In pondering this experience, I began reflecting on the many times I revealed my hidden October colors and the outcomes of doing so. The outcomes depended on my awareness, attitude, and willingness to see with new eyes. Was I able to reflect on my inner disposition that made the conflict all about ‘them’? Could I see my own judgements and off colors clearly in the moment to own them rather than projecting them onto others? Was I willing to accept the color of my falling leaves, own my pride, prejudices and perspectives? Before awareness, the answer was No!

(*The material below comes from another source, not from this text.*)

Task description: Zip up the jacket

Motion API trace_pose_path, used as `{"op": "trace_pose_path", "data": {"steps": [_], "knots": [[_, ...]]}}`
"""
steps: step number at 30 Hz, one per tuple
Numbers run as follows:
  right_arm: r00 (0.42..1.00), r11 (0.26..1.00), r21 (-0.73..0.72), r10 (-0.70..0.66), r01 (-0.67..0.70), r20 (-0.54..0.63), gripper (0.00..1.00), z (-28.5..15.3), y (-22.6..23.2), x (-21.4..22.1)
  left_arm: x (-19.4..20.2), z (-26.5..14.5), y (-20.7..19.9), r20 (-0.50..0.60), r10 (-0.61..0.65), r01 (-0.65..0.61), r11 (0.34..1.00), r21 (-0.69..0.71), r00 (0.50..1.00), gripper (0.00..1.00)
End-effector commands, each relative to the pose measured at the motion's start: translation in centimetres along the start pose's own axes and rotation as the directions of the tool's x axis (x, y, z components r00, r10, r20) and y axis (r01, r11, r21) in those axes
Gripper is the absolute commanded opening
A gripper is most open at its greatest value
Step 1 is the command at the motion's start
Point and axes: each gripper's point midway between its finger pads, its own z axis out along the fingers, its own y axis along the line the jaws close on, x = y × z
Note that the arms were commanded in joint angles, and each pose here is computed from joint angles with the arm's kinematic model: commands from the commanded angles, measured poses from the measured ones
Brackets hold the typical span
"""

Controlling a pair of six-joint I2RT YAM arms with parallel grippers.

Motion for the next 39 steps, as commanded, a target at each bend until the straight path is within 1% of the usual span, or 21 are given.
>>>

When we recognize that we all have Octobers, that our leaves have different colors, fall at different times and eventually bare the tree; we can begin to work with these repressed projections that cover what we want to hide. The work is to stop projecting our colors, own them, and see how they can serve us and others in positive constructive ways. In the example above, my former colleague could have owned his projections, shared them and worked through them with the appropriate people. Instead of leaving, he could have helped the team become stronger and more aware, thus opening a whole new conversation about how to transform transitions. . .
The older I get, the more I find my wonderments bringing new wisdom that I thought I had but didn’t. When I take the time and make the effort to deeply reflect on the things that bother me, I find new ways of being and becoming. When I pause to wonder about the whys of my life, I’m able to look more deeply and honestly into my October color scheme. I’m more able to look at the falling leaves that lay bare the obvious flaws in my limited reasoning. How about you?
If October is about revealing colors that are hidden all year and we all have Octobers, might it be helpful for us to seek and find these hidden colors within ourselves? Might it be possible to notice the falling leaves as they fly from our words and actions to fall on the ground of other beings? Might it be beneficial to the whole of creation for us to awaken to this season within us that shows up so often without notice? The more I practice this presence the more I say ‘YES!’
- During this day, week, and month, give attention to the color of the leaves that fall from your tree. Become aware of your thoughts, words, and actions. Notice how they affect you and those around you. What are they laying bare for you to see?
- As you notice the falling leaves from the trees, from you and others; smile at the reminders being given to you to awaken to the October revelations!
- When you remember to remember the October leaves and colors wherever you are; give thanks for the seasons of soul that are here to help you find greater love, joy and peace!